> Instructions for the task: In the listing that follows, locate the line containing "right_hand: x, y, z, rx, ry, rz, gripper" and the line containing "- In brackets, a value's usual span". Retype exactly those two lines and every line between them, and nothing more.

————————

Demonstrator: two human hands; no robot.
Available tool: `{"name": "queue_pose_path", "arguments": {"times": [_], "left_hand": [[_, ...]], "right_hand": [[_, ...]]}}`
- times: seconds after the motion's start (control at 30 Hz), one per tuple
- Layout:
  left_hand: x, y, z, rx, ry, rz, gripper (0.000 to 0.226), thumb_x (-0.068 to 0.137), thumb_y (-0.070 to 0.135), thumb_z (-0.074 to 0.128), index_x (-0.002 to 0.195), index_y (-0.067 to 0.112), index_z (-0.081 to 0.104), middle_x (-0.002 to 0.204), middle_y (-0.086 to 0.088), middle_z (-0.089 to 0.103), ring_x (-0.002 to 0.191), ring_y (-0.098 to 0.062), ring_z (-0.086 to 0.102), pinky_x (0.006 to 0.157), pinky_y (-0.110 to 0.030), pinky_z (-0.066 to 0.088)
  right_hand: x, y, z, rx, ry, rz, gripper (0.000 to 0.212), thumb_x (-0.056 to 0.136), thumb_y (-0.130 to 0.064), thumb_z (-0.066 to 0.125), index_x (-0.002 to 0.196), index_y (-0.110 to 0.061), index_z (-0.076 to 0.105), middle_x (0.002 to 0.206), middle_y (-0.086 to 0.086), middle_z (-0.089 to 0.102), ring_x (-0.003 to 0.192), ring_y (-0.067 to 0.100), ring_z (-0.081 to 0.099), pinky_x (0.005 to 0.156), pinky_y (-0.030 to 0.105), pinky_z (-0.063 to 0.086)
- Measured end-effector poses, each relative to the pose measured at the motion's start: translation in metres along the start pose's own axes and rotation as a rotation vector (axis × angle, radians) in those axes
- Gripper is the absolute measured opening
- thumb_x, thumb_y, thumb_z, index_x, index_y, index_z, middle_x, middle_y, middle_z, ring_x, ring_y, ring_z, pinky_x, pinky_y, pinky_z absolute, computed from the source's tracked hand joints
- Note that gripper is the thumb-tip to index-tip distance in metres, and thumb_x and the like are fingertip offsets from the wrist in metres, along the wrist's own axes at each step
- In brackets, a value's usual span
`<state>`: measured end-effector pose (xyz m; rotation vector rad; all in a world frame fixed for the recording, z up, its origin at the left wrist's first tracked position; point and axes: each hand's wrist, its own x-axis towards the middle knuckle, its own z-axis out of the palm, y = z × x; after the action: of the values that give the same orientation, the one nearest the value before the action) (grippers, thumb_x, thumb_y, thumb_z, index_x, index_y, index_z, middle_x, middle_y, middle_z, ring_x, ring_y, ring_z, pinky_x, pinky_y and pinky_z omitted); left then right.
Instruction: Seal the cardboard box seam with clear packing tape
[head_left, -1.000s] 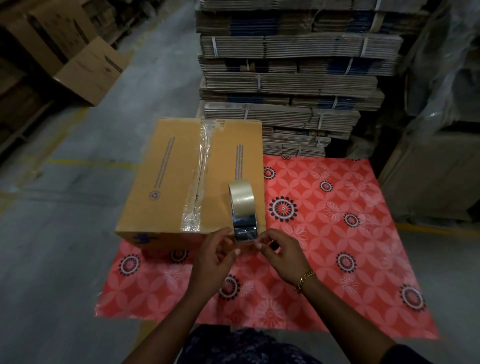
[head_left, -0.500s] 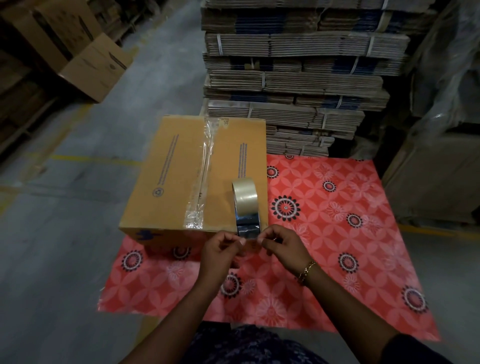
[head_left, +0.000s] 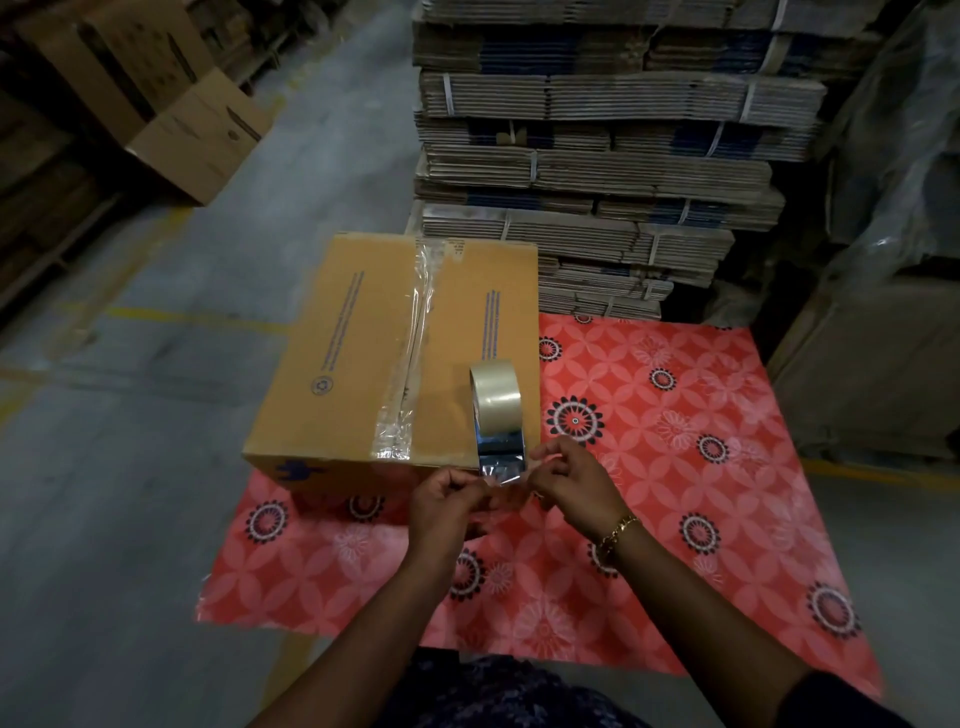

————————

> Answer for the task:
  right_hand: x, y, z, rx, ry, rz, gripper (0.000 to 0.212), thumb_x (-0.056 to 0.136), thumb_y (-0.130 to 0.064), thumb_z (-0.066 to 0.125), index_x (-0.002 to 0.196), index_y (-0.110 to 0.061), index_z (-0.076 to 0.105), middle_x (0.002 to 0.206), middle_y (-0.086 to 0.086), middle_z (-0.089 to 0.102), ring_x (-0.003 to 0.192), ring_y (-0.067 to 0.100), ring_z (-0.081 to 0.099), pinky_x (0.005 to 0.156), pinky_y (-0.030 to 0.105), pinky_z (-0.063 to 0.086)
- Measured end-effector poses, each relative to the pose measured at the motion's start: translation in metres along the start pose's own axes and rotation as a rotation vector (axis × angle, radians) in those axes
- Gripper is the absolute measured opening
- thumb_x, thumb_y, thumb_z, index_x, index_y, index_z, middle_x, middle_y, middle_z, ring_x, ring_y, ring_z, pinky_x, pinky_y, pinky_z absolute, computed from the source's tracked hand joints
- Note that gripper is the thumb-tip to index-tip distance in metres, and thumb_x and the like are fingertip offsets from the wrist in metres, along the wrist's own axes at each step
- In brackets, a value's usual span

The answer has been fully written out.